## BRIEF
From the listing below, reproduce word for word the part that opens with the line containing "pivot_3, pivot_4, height" and closes with the line containing "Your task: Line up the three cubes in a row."; reproduce nothing else.

-- Opening Marker --

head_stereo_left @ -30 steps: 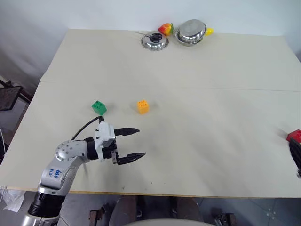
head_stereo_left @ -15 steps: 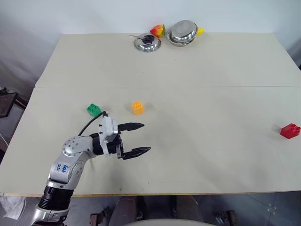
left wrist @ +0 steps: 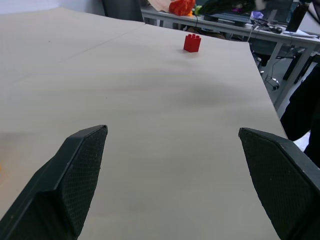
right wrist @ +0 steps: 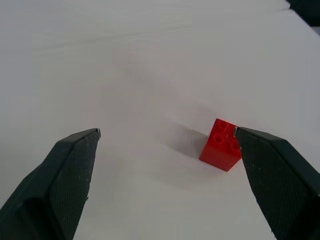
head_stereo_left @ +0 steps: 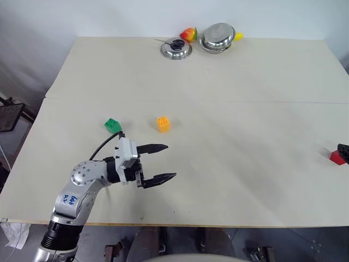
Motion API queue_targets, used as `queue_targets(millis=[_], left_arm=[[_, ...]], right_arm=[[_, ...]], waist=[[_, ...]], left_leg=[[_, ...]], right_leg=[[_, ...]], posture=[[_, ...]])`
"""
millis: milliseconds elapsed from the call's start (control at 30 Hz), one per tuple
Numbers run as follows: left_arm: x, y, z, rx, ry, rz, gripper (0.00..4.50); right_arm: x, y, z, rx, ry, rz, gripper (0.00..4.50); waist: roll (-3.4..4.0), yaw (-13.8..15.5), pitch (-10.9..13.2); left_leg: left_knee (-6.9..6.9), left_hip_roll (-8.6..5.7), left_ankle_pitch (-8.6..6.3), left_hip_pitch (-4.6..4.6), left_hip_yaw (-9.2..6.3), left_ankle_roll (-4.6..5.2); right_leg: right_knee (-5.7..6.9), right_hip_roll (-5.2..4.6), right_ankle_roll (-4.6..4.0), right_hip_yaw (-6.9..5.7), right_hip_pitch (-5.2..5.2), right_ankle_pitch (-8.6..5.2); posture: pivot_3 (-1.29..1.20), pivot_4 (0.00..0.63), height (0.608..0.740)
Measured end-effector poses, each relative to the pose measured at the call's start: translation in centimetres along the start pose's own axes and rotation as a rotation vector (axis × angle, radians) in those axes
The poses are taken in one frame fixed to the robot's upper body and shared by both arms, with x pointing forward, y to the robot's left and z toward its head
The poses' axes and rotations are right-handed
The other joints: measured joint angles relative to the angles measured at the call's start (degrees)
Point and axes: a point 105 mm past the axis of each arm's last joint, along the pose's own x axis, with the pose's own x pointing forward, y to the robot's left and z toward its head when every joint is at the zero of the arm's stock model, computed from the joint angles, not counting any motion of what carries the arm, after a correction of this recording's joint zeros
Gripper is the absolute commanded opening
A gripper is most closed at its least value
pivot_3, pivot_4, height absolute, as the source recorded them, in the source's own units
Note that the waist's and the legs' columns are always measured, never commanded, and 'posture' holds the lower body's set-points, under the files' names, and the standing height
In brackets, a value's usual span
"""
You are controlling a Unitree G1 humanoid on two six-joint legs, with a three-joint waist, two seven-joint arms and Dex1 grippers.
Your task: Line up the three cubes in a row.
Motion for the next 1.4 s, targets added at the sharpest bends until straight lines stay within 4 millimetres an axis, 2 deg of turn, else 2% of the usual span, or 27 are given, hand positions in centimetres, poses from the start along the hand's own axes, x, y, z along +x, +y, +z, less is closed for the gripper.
queue_targets(millis=[133, 300, 333, 500, 667, 767, 900, 933, 1033, 1100, 1167, 1233, 1267, 1333, 1400], left_arm=[[0.2, 0.1, 0.0, 0.007, 0.0, 0.015, 4.48], [0.4, -0.2, 0.4, 0.024, -0.006, 0.021, 4.48], [0.4, -0.2, 0.3, 0.025, -0.005, 0.026, 4.5], [0.5, -0.2, 0.7, 0.04, -0.006, 0.039, 4.5], [0.4, -0.1, 0.7, 0.049, 0.001, 0.052, 4.5], [0.4, 0.0, 0.7, 0.052, 0.003, 0.059, 4.5], [0.4, 0.1, 0.7, 0.058, 0.004, 0.067, 4.5], [0.4, 0.1, 0.7, 0.059, 0.004, 0.07, 4.5], [0.3, 0.2, 0.7, 0.063, 0.002, 0.075, 4.5], [0.1, 0.2, 0.7, 0.064, 0.002, 0.081, 4.5], [0.0, 0.2, 0.6, 0.066, 0.004, 0.082, 4.5], [-0.3, 0.4, 0.6, 0.069, 0.006, 0.09, 4.5], [-0.5, 0.5, 0.6, 0.071, 0.008, 0.099, 4.5], [-0.8, 0.6, 0.6, 0.07, 0.011, 0.116, 4.5], [-1.0, 0.4, 0.3, 0.061, 0.014, 0.122, 4.5]], right_arm=[[2.4, -0.8, -1.1, 0.013, 0.075, -0.07, 4.5], [4.4, -1.3, -2.1, -0.013, 0.137, -0.139, 4.5], [4.7, -1.3, -2.1, -0.011, 0.135, -0.148, 4.1], [5.5, -1.6, -2.1, 0.006, 0.141, -0.196, 2.66], [5.8, -1.0, -2.2, 0.028, 0.136, -0.193, 1.06], [6.0, 0.2, -1.8, 0.025, 0.128, -0.126, 1.06], [6.4, 3.1, -2.0, -0.052, 0.126, 0.067, 1.06], [6.4, 4.2, -1.8, -0.097, 0.112, 0.137, 1.06], [4.9, 9.5, 0.0, -0.332, 0.016, 0.498, 1.06], [3.4, 12.7, 0.3, -0.489, -0.015, 0.721, 1.06], [3.1, 14.6, 0.0, -0.558, -0.01, 0.842, 1.06], [3.8, 14.8, 0.1, -0.576, -0.004, 0.856, 1.06], [4.1, 14.5, 0.2, -0.581, -0.004, 0.848, 1.23], [4.4, 13.8, 0.4, -0.585, -0.003, 0.819, 1.62], [4.4, 12.1, 0.1, -0.599, 0.033, 0.782, 2.27]], waist=[[0.0, 0.29, 0.0], [0.0, 0.43, 0.0], [0.0, 0.43, 0.0], [-0.08, 0.48, -0.03], [-0.31, 0.26, -0.15], [-0.31, -0.12, -0.15], [-0.29, -0.67, -0.14], [-0.24, -0.75, -0.12], [-0.2, -0.81, -0.1], [-0.24, -0.83, -0.08], [-0.4, -0.86, -0.02], [-0.43, -0.87, 0.0], [-0.43, -0.63, 0.01], [-0.43, -0.16, 0.01], [-0.43, 0.46, 0.01]], left_leg=[[0.0, -0.03, 0.01, -0.03, 0.02, 0.03], [0.01, -0.03, 0.02, -0.05, 0.04, 0.02], [0.01, -0.02, 0.03, -0.05, 0.04, 0.01], [0.02, 0.0, 0.04, -0.05, 0.0, -0.01], [0.02, 0.11, 0.05, -0.02, 0.0, -0.06], [0.02, 0.15, 0.06, -0.01, 0.0, -0.08], [0.02, 0.14, 0.06, -0.02, 0.01, -0.09], [0.02, 0.13, 0.06, -0.03, 0.02, -0.08], [0.01, 0.14, 0.06, -0.02, 0.01, -0.09], [0.01, 0.18, 0.04, 0.01, -0.01, -0.12], [0.03, 0.2, 0.05, 0.04, -0.01, -0.12], [0.07, 0.18, 0.05, 0.03, -0.01, -0.12], [0.07, 0.17, 0.05, 0.0, -0.1, -0.12], [0.07, 0.18, 0.04, -0.03, -0.15, -0.13], [0.06, 0.16, 0.01, -0.07, -0.16, -0.14]], right_leg=[[-0.04, 0.0, 0.06, -0.01, 0.0, 0.03], [-0.04, 0.01, 0.08, -0.04, 0.0, 0.04], [-0.04, 0.02, 0.09, -0.05, 0.0, 0.04], [-0.08, 0.05, 0.09, -0.11, 0.05, 0.05], [-0.13, 0.16, 0.09, -0.12, 0.09, 0.05], [-0.14, 0.19, 0.09, -0.11, 0.1, 0.05], [-0.14, 0.2, 0.09, -0.09, 0.08, 0.05], [-0.14, 0.19, 0.09, -0.09, 0.07, 0.05], [-0.16, 0.21, 0.1, -0.09, 0.06, 0.05], [-0.18, 0.27, 0.1, -0.11, 0.11, 0.05], [-0.19, 0.26, 0.1, -0.11, 0.16, 0.05], [-0.17, 0.22, 0.11, -0.09, 0.14, 0.06], [-0.17, 0.21, 0.1, -0.15, 0.15, 0.05], [-0.19, 0.21, 0.08, -0.22, 0.15, 0.04], [-0.23, 0.21, 0.08, -0.26, 0.15, 0.04]], posture=[[0.0, 0.15, 0.74], [0.0, 0.15, 0.74], [0.0, 0.15, 0.74], [0.0, 0.15, 0.74], [0.0, 0.15, 0.74], [0.0, 0.15, 0.74], [0.0, 0.15, 0.74], [0.0, 0.15, 0.74], [0.0, 0.15, 0.74], [0.0, 0.15, 0.74], [0.0, 0.15, 0.74], [0.0, 0.15, 0.74], [0.0, 0.15, 0.74], [0.0, 0.15, 0.74], [0.0, 0.15, 0.74]])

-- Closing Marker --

## COMPLETED EXERCISE
pivot_3, pivot_4, height absolute, as the source recorded them, in the source's own units
Note that the waist's and the legs' columns are always measured, never commanded, and 'posture' holds the lower body's set-points, under the files' names, and the standing height
In brackets, a value's usual span
"""
You are controlling a Unitree G1 humanoid on two six-joint legs, with a three-joint waist, two seven-joint arms and Dex1 grippers.
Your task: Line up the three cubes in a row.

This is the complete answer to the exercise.